Bucky Staggs, Corinthian’s science liaison, said the information flow between provider and patient enables them to work together effectively to improve care.
“It’s the biggest innovation I’ve seen in management for chronic disease patients,” said Staggs, who’s been a registered nurse for nearly 30 years. “It has absolutely improved the quality of care that we deliver to these chronic patients every time we see them.”
He said it’s essential to have a two-way bridge between patient and staff.
“For example, if we know you’re having side effects we can modify your next infusion to prevent that from happening again,” he said.
Filament co-founders Jason Bornhorst, the company’s chief executive, and Colin Anawaty, the chief product officer, created the app out of the ashes of a previous fitness-related venture. They’ve found more interest and money in the digital healthcare business.Patient IO is part of a wave of digital health products responding to health care changes that hold providers more accountable for patient outcomes and that encourage patients to take active roles in their treatments.
Filament expects annual revenue of $1 million this year. It’s raised $1.5 million in seed rounding funding from Corinthian Health and Arcadia, another customer, as well as Mercury Fund, Techstar Ventures, Geekdom Fund and a number of angels. Bornhorst said the company plans to seek Series A funding in the first quarter of 2016.
Bornhorst brings the experience of a serial entrepreneur to Filament Labs. When he was a student at the University of Michigan he started several companies. One, Mobiata, was bought by Expedia and still develops all of the company’s mobile travel apps.
Forbes noticed the healthcare turn, putting Bornhorst on its list of “30 Under 30” in healthcare for 2015.
Filament was selected for the first class of Techstars Austin on the basis of its fitness app, called Healthspark. The app would send reminders to users about exercise. The company even had a deal for the Aetna insurance company to distribute the app to its policyholders.

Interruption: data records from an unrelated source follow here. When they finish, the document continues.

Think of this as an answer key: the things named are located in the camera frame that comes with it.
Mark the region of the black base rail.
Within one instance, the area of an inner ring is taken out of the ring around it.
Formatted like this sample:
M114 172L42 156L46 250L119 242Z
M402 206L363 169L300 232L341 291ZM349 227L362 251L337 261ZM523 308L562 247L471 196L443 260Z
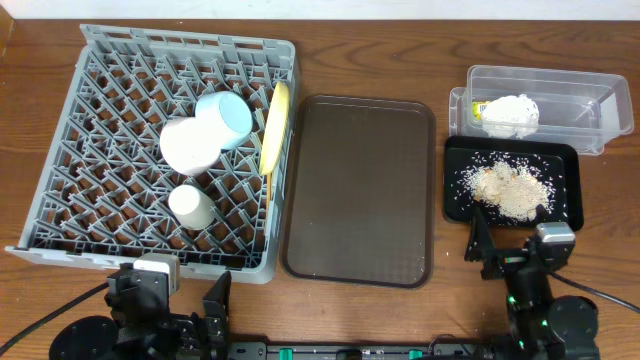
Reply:
M238 336L228 347L229 360L414 360L504 359L494 346L475 339L439 335L418 343L271 341Z

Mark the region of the light blue bowl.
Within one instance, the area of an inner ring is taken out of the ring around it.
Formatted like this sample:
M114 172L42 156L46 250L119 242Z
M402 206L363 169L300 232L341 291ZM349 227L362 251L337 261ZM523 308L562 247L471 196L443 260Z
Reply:
M219 147L230 150L241 145L250 135L252 114L243 98L231 91L203 95L195 107L195 117L213 132Z

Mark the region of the clear plastic bin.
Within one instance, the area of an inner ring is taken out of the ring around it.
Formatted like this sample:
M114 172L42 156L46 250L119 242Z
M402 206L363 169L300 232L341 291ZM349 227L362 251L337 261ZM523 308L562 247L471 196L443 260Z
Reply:
M472 103L520 94L538 105L539 128L523 139L506 139L566 144L595 156L611 140L634 131L630 88L620 75L474 65L467 84L450 92L449 134L496 138L473 116Z

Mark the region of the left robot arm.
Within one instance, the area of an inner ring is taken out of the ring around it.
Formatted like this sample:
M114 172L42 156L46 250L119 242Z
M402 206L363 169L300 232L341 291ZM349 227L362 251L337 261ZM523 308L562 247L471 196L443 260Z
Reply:
M169 275L128 265L107 278L109 317L73 322L54 339L49 357L59 360L216 359L220 352L196 314L169 309Z

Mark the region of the black waste tray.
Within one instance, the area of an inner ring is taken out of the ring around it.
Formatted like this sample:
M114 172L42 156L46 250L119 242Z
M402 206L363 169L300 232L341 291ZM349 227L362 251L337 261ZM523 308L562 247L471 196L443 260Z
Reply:
M471 177L503 162L528 170L549 189L546 213L531 220L503 215L472 195ZM565 144L452 136L445 143L444 214L452 222L469 223L480 209L491 226L533 228L541 222L565 222L578 231L584 225L579 157Z

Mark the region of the brown serving tray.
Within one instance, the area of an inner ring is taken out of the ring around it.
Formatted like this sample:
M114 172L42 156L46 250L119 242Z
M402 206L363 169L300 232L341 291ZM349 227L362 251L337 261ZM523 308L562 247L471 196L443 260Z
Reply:
M300 279L415 289L433 273L436 118L314 95L297 117L281 263Z

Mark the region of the yellow plate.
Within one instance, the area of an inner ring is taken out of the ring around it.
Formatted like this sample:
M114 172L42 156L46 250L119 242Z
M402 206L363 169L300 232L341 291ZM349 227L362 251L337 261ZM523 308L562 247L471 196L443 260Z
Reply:
M271 106L264 130L259 173L261 176L271 174L279 159L288 124L290 90L285 82L278 82L273 92Z

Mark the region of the white paper napkin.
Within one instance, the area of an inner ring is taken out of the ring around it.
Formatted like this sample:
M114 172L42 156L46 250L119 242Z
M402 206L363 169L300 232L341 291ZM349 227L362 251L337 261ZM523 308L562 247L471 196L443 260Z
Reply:
M523 139L538 131L540 111L525 94L488 102L479 113L483 130L491 137Z

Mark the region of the spilled rice food waste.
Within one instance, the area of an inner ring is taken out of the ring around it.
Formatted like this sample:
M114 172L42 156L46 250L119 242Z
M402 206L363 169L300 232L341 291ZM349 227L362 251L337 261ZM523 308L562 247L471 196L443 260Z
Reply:
M536 217L536 206L549 205L549 189L528 170L497 162L471 177L472 195L498 207L501 214L518 220Z

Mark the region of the grey plastic dish rack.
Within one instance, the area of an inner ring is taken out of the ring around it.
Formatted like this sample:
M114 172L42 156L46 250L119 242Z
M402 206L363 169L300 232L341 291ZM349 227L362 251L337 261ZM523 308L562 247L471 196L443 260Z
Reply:
M286 40L85 24L86 39L13 255L54 266L115 269L147 253L175 255L186 278L229 271L242 283L275 275L289 149L272 173L269 216L259 158L273 90L299 86ZM207 171L188 177L163 159L160 133L208 93L249 105L253 129ZM183 227L168 205L192 185L214 221Z

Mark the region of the white cup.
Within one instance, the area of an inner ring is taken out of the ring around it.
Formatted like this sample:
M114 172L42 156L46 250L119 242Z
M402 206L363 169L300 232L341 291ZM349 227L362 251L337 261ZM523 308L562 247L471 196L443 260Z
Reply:
M215 219L214 202L192 185L180 185L171 191L168 205L183 227L202 230Z

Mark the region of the wooden chopstick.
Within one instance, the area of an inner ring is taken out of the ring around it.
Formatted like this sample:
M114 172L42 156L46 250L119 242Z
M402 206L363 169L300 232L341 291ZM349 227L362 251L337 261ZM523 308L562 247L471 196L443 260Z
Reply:
M267 198L266 198L266 214L267 218L269 216L269 210L271 207L271 199L272 199L272 187L273 187L273 177L272 173L266 175L266 183L267 183Z

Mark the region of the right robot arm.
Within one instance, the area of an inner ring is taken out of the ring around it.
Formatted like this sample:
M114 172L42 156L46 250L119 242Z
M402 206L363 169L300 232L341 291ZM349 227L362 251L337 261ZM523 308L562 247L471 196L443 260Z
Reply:
M286 344L229 340L230 274L203 299L206 328L229 359L597 359L598 309L581 296L555 297L558 276L575 246L565 222L540 223L520 248L499 249L482 211L472 211L464 259L482 265L484 280L506 284L507 335L486 340L441 335L424 345Z

However, the app met the same fate as a Fitbit stuck in a sock drawer or a treadmill used as a clothes rack. Encouraging fitness, it turned out, was not a sustainable business.
Bornhorst said they needed some convincing to switch gears. “We got dragged into changing the app.”

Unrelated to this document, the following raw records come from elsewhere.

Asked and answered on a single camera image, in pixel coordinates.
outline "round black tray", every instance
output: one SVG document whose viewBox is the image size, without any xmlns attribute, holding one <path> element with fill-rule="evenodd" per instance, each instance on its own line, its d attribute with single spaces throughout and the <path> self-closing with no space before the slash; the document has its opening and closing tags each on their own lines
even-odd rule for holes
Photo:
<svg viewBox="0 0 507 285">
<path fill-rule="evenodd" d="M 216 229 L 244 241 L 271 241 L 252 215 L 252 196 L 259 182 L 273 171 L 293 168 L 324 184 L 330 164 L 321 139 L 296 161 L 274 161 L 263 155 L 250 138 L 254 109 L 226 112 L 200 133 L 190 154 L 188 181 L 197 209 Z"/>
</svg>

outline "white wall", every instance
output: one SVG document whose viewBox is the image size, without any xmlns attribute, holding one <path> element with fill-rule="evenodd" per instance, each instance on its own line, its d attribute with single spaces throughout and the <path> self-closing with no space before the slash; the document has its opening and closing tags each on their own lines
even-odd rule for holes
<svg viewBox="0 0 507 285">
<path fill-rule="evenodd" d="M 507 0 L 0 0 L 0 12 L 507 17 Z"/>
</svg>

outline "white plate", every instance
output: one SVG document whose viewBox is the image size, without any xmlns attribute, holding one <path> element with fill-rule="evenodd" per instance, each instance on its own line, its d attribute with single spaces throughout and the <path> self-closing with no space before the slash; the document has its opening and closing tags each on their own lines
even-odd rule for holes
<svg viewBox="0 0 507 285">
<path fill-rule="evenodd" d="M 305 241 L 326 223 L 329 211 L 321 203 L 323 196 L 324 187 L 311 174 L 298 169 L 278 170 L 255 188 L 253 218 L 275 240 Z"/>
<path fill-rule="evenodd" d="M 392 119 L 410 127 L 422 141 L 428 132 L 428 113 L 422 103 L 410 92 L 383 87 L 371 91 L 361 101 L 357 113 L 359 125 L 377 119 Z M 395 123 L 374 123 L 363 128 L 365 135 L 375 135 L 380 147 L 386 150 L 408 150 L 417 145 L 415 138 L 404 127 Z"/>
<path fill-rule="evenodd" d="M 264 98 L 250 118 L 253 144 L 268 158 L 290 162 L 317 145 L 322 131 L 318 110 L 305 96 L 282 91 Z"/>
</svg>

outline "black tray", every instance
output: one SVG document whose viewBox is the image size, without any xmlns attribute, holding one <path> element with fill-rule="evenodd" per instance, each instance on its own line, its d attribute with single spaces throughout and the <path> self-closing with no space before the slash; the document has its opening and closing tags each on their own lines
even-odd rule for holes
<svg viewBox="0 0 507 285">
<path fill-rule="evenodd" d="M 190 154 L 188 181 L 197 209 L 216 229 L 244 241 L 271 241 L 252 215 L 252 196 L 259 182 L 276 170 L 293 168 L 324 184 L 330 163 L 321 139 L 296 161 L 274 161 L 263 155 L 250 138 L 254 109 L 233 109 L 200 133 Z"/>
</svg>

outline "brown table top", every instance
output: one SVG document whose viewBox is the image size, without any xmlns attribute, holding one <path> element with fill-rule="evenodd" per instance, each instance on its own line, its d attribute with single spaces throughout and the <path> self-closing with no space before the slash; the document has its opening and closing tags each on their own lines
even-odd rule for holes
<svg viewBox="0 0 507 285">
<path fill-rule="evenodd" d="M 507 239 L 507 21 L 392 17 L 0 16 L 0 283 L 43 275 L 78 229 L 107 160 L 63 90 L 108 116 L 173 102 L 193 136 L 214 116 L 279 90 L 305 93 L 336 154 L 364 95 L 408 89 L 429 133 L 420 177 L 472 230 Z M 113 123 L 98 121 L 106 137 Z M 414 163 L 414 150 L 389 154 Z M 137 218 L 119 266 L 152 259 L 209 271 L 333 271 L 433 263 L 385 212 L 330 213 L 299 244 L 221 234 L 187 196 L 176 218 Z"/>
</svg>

Austin entrepreneur Josh Kerr was one of Filament’s mentors in Techstars and he and other mentors consulted with Bornhorst and Anawaty about pivoting.
“Both Jason and Colin wanted the same thing out of this company,” Kerr said. “They shared all the right core values. They both believed in the same end goal and were motivated by all the right reasons. They had complimentary skills and the resources they would need to be successful.”
Refocused, Bornhorst and Anawaty and their team went to work.
“It was no trivial thing,”Bornhorst said. “We totally rebuilt the platform.”
Kerr said that from his point of view, Bornhorst and Anawaty worked through some tough times together, but emerged with a much stronger company targeting a much bigger market.
Filament’s staff of 10, builds out and markets the app, working out of a building populated by other startups and tech companies. The team has many of its meetings at nearby Sweetish Hill Bakery.
Today, the app has thousands of users across 25 clinical sites, Bornhorst said.
The Corinthian site in San Antonio has a group of patients that pass on Patient IO’s benefits to fellow patients, Staggs said.
“Patients who use it and understand the value are talking to their fellow patients,” he said. ”Our internal growth (of the app) is from current users advocating to fellow patients.”
That’s accountability Filament likes.